Un san Juan de la Cruz desmitificado, ausente de clichés y de leyendas

(A. Montero, en Studium). Dentro de los grandes sanjuanólogos actuales, el padre José Vicente Rodríguez es de los más eminentes. Estamos ante la segunda edición de esta monumental obra sobre San Juan de la Cruz. La primera apareció en 2012 y, según reconoce su autor, con críticas muy favorables. Y no es fácil que una obra de este volumen y de este tema, se reedite en el corto plazo de tres años. Se trata de la obra de toda una vida de investigación en Bibliotecas y Documentos. No hay tema sanjuanista por fútil que pueda parecer que el autor de este libro no le tenga estudiado y bien documentado. El único que hasta ahora se le ha escapado es el del Proceso inquisitorial que San Juan de la Cruz realizó sobre la posesa de Ávila María de Olivares Guillamas.
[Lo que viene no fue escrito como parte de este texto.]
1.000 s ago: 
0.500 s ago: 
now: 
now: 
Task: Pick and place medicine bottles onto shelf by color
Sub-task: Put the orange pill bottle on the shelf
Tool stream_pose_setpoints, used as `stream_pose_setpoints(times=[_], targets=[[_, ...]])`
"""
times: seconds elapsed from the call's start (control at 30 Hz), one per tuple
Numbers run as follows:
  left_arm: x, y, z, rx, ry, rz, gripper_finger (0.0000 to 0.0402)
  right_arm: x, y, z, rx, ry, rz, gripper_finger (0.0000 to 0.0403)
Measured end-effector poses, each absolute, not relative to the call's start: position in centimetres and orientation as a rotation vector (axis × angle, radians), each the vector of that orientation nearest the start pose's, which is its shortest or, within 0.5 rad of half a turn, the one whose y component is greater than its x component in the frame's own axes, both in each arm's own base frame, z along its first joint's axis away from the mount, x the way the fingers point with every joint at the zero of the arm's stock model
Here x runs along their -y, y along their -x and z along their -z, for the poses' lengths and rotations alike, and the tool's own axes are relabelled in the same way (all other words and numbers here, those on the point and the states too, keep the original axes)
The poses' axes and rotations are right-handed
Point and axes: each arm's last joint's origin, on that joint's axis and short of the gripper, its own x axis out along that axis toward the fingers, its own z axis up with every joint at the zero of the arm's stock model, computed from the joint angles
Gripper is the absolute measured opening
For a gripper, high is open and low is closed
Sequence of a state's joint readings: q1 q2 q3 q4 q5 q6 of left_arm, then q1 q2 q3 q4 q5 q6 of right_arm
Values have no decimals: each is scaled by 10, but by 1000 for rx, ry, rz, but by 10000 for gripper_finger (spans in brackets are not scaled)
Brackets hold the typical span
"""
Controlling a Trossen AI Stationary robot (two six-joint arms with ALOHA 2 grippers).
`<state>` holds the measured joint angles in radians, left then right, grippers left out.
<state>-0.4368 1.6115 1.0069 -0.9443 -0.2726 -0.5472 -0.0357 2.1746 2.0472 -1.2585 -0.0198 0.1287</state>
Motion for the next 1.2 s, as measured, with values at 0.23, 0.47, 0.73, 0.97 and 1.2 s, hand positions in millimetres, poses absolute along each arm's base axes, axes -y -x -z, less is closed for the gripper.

Pero si se encuentra en alguna parte, seguro que lo encontrará. Uno de los encantos con que se encuentra uno en la lectura de esta obra es que aquí se nos presenta a un san Juan de la Cruz desmitificado, ausente de clichés y de leyendas. Como el autor dice, ni leyenda blanca ni leyenda negra. Ni un místico que vive en una burbuja divina e insolidaria, ni un santo austero y duro, una especie de erizo que al acercarte te pincha con sus púas. “Se trata de una personalidad variopinta y polivalente. En su existencia hallamos escenas llenas de ternura, momentos trágicos, también situaciones cómicas. Es un hombre que lo mismo hace de hortelano, que de peón de albañil. Compone los mejores versos de la poesía lírica española, lo mismo que hace un diseño de Cristo en la Cruz, o va cantando y llenando el aire de coplas por los caminos, o gime como una paloma en la cárcel, de la que se fuga arriesgándolo todo”. Las cualidades literarias del autor hacen del libro una lectura sumamente amena. Esta, sin duda, es una obra para la historia. Los índices de personas y lugares enriquecen notablemente este importante volumen.

A. Montero

Studium, vol. LVI, fac. 2, pp. 335-336.